Regardless of what the award was, it definitely was not worth having to get near Pelosi.............   Better him than me.


----------



## AssadUSMC (Jul 21, 2010)

I'd rather vote for this hard-charger...  even if he's in the Army.  Maybe we should have voted for that EOD Marine with the Death's Head... ;)


----------



## SoloKing (Jul 21, 2010)

"Every Marine a Rifleman" my ass..............speed reaload your stapler you fucking DBag.


----------



## car (Jul 21, 2010)

AssadUSMC said:


> I'd rather vote for this hard-charger...  even if he's in the Army.  Maybe we should have voted for that EOD Marine with the Death's Head... ;)


 
Damn you, C! I was searching for this pic when you posted it. ;)

For those who don't know, the hand signal he's giving with the left hand means "I am under duress."


----------



## FNULNU (Jul 21, 2010)

SOWT said:


> Agree.
> He'll get his shot in the box.


 
Doing what?


----------



## 0699 (Jul 21, 2010)

SoloKing said:


> "Every Marine a Rifleman" my ass..............speed reaload your stapler you fucking DBag.


 
I base this off the article as that's all I know about him.
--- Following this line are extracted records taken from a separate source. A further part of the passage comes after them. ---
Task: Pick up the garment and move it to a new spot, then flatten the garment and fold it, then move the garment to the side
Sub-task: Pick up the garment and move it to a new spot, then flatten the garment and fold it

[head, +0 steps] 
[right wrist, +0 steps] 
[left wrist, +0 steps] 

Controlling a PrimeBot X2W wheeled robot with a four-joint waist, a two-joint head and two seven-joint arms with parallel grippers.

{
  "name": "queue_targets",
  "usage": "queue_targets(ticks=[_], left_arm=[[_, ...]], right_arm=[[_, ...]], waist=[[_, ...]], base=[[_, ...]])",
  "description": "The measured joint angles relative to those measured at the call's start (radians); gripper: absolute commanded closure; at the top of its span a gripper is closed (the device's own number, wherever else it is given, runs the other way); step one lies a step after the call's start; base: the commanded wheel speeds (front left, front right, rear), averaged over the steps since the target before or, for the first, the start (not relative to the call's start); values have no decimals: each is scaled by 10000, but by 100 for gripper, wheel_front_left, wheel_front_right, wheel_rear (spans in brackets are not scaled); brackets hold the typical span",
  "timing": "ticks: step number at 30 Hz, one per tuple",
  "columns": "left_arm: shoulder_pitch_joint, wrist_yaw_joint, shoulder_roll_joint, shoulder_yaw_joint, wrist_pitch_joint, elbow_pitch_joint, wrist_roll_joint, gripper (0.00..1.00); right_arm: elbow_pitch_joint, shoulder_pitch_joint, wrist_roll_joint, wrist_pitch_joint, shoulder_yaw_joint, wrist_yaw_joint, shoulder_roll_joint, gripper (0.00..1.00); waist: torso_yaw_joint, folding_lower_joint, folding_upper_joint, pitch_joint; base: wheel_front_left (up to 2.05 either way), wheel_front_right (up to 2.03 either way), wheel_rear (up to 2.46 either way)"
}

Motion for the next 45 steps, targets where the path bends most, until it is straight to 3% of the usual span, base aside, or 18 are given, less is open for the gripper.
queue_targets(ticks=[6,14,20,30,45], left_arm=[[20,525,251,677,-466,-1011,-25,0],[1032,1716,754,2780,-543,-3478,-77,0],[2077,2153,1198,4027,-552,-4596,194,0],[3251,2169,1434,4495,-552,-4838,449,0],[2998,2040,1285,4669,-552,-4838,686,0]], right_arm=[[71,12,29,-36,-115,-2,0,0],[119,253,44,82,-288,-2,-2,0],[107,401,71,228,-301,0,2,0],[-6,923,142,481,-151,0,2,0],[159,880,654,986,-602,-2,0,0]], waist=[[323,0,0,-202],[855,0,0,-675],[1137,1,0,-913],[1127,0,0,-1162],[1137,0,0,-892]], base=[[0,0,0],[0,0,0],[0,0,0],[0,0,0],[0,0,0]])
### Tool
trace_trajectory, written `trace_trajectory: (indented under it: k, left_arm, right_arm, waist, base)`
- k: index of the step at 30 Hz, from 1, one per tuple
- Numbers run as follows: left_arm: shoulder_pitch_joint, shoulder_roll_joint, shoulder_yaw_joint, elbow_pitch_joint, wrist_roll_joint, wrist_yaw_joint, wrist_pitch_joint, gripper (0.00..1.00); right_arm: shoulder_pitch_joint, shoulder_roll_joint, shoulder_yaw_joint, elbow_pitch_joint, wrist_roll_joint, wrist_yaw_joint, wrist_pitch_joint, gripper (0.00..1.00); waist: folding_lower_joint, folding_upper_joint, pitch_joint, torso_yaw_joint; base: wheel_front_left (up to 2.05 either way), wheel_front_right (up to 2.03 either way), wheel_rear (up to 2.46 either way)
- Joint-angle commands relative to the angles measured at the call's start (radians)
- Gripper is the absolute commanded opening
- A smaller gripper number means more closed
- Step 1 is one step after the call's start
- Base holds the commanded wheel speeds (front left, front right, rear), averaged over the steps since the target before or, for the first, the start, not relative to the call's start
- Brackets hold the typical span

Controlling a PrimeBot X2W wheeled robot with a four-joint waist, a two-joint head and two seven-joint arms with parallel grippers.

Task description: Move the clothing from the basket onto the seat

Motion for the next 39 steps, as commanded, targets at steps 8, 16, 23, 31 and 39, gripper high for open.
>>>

Don't know that I'd call him a douche bag.  Sounds like he was nominated for the award and didn't chase it.  Also, sounds like he's doing what he was assigned to do; he may have avoided duty OS, but no way of telling from the article.  If work ethic & volunteerism are what they were looking for, hard to do if you're deploying, hence the reason no warfighters were selected.  My last four years I was at CLNC, deployed twice (21 months total) and was able to help coach my son's football team one season.  I'd be interested to see what the rest of the field looked like.

Lastly, it's not like this is a "real" award.  The Military Times isn't like getting selected by HQMC...


----------



## HOLLiS (Jul 21, 2010)

0699 said:


> I base this off the article as that's all I know about him.
> 
> Don't know that I'd call him a douche bag.  Sounds like he was nominated for the award and didn't chase it.  Also, sounds like he's doing what he was assigned to do; he may have avoided duty OS, but no way of telling from the article.  If work ethic & volunteerism are what they were looking for, hard to do if you're deploying, hence the reason no warfighters were selected.  My last four years I was at CLNC, deployed twice (21 months total) and was able to help coach my son's football team one season.  I'd be interested to see what the rest of the field looked like.
> 
> Lastly, it's not like this is a "real" award.  The Military Times isn't like getting selected by HQMC...




Well said.


----------



## QC (Jul 22, 2010)

Fuck me... Jim Careys' a Marine!


----------